Showing posts with label Theodore P. Lukens. Show all posts
Showing posts with label Theodore P. Lukens. Show all posts

Sunday, February 26, 2012

Helen Lukens Gaut

They've got this great photography exhibit at the Pasadena Museum of History. I'm sorry to spring this on you at the last minute but it's closing, so you have to go today.

Helen Lukens Gaut was a self-taught photographer and journalist who lived in Pasadena and Highland Park in the early 20th Century. Her father, Theodore Parker Lukens, was mayor of Pasadena. Twice. The family's Victorian home still stands on N. El Molino.

Gaut loved Pasadena architecture and photographed a lot of it. She even designed a bungalow and apparently one, or some, of her designs were built in Bungalow Heaven.

I wish there had been a book based on the exhibit so I could take it around with me and compare the then to the now. That's probably too expensive an undertaking for our small and homey museum. The museum shop's book section is impressive, though--they carry books about Pasadena history I had once thought hard to find, including some about the native Tongva, architecture, etc. I bought a book by Ann Scheid called Downtown Pasadena's Early Architecture. That's right up my refurbished, Old Town alley.

I feel a kinship with Helen Lukens Gaut. She was born in Rock Falls, Illinois, not far from where I grew up in DeKalb. She loved to write and take photos (moi aussi), she loved to travel (that's me) and she was interested in architecture (me again). And she died the year I was born. Somehow that doesn't surprise me. It's certainly not reincarnation. I might just call it carrying on.

Friday, January 22, 2010

The Lukens Estate

Here's the house we've been talking about. I wasn't planning to post these shots. I want to get across the street and get up high on something to shoot over the fence. From this low vantage point I don't think you get the magnificence of this big ol' Victorian pile.

According to Thal Armathura of Avenue to the Sky--a blog all about Lake Avenue--this was once the Lukens Estate. Thal's been embellishing my Lake Avenue posts all week with his vast knowledge of Pasadena history. (The Lukens Estate is actually on El Molino, but the entrance lane used to be Locust Street, starting all the way over on Lake Ave.)

Quoting Thal from Wednesday's comments: "The long time present owner and restorer of the Luken's Estate, Roger Kislingbury, is a legend in Pasadena, and I'll present his story in a near future update on Avenue to the Sky...Roger is a friend and most recently he was the owner of the Old Pasadena De Lacey's Club 41, but the whole story of his adventures in Pasadena will be forthcoming...He has worked really hard to restore the Luken's Estate...He is a master of historic preservation and historic recreation. The Mecca Room, Art Deco magnificence, in Old Pasadena on Colorado next to the 99er Bar, he restored with such finesse, we were astounded."

I look forward to Thal's post about Kislingbury.

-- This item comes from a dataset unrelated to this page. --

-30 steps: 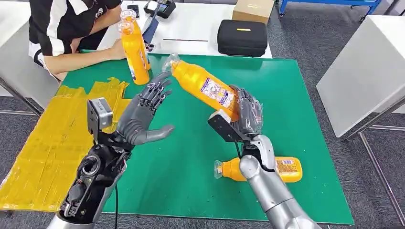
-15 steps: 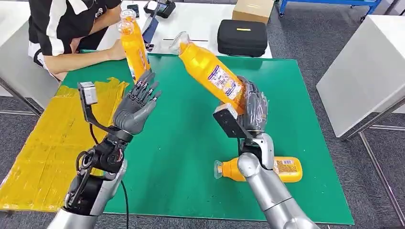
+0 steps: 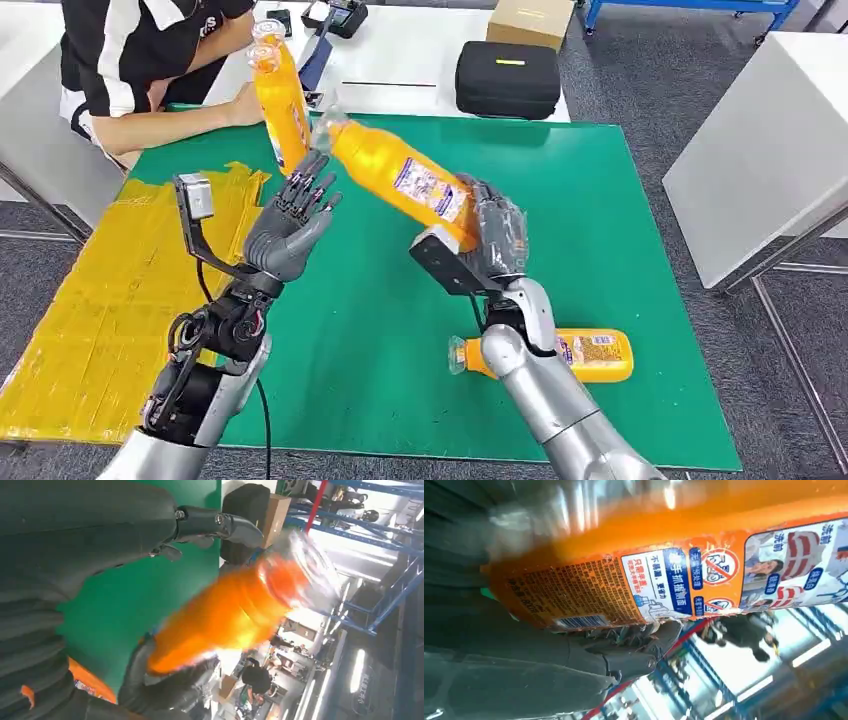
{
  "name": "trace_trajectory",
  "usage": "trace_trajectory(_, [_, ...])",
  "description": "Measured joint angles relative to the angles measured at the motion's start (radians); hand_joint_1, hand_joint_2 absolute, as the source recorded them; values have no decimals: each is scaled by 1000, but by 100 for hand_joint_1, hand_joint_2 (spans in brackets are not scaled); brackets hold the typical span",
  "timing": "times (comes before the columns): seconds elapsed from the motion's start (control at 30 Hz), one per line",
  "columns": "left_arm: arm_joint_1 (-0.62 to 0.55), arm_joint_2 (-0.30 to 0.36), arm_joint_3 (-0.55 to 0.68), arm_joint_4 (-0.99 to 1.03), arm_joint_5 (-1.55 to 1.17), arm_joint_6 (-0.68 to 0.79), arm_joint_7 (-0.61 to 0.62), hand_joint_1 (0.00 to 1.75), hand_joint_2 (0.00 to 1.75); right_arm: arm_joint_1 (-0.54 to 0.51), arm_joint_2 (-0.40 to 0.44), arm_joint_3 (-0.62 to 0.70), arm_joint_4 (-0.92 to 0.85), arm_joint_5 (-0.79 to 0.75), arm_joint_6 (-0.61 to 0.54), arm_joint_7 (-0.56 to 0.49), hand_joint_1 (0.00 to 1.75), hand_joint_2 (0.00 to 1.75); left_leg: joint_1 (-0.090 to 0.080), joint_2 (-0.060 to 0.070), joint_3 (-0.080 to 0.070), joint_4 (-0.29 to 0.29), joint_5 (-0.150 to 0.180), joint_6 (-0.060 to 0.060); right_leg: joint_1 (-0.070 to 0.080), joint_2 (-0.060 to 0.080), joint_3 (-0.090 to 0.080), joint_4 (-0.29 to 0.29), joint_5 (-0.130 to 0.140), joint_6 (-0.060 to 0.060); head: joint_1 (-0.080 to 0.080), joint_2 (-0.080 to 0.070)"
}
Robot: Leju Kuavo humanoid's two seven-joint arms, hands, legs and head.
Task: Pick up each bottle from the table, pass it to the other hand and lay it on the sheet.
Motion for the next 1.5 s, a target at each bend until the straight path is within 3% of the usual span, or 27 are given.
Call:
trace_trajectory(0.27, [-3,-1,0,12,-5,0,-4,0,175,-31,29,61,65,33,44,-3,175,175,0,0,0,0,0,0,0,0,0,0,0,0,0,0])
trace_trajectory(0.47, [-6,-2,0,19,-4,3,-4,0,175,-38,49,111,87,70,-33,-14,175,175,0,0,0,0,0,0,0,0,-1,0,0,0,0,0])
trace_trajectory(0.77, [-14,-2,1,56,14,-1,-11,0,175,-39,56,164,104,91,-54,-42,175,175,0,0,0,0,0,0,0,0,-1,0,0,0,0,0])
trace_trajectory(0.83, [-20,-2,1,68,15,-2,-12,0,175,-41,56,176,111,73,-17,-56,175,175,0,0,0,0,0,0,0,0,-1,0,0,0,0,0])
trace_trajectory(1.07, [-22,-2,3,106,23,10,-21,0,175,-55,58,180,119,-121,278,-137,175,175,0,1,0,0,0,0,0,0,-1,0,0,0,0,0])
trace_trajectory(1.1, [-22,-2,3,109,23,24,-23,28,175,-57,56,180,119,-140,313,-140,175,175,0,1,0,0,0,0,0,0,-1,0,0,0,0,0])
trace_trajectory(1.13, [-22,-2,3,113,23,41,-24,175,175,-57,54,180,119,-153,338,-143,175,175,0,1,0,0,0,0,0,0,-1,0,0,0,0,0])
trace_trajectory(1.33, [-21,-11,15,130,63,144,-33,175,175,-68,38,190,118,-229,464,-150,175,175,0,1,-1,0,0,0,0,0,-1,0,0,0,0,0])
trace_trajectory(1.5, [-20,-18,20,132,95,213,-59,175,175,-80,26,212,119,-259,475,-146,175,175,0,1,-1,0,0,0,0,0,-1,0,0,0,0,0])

Theodore Parker Lukens was the first Pasadena Real Estate developer and a two-term Pasadena mayor (1890-92 and 1894-96). He was many other things, too, including a conservationist who whose nickname was "the Father of Forestry" for good reasons. The Wikipedia article about Lukens is an eye-opener, considering our recent momentous fires in the San Gabriel Mountains. There's also a great old picture of the house, which was designed by Harry Ridgeway and is on the National Register of Historic Places.

Lukens was one of Pasadena's earliest citizens, extremely active in civic life, a promoter of natural causes and a friend of John Muir. He even promoted the establishment of Oak Grove Park, for which I'm grateful. He's buried at Mountain View Cemetery in Altadena. After reading about him I like him so much I think I'll go pay my respects.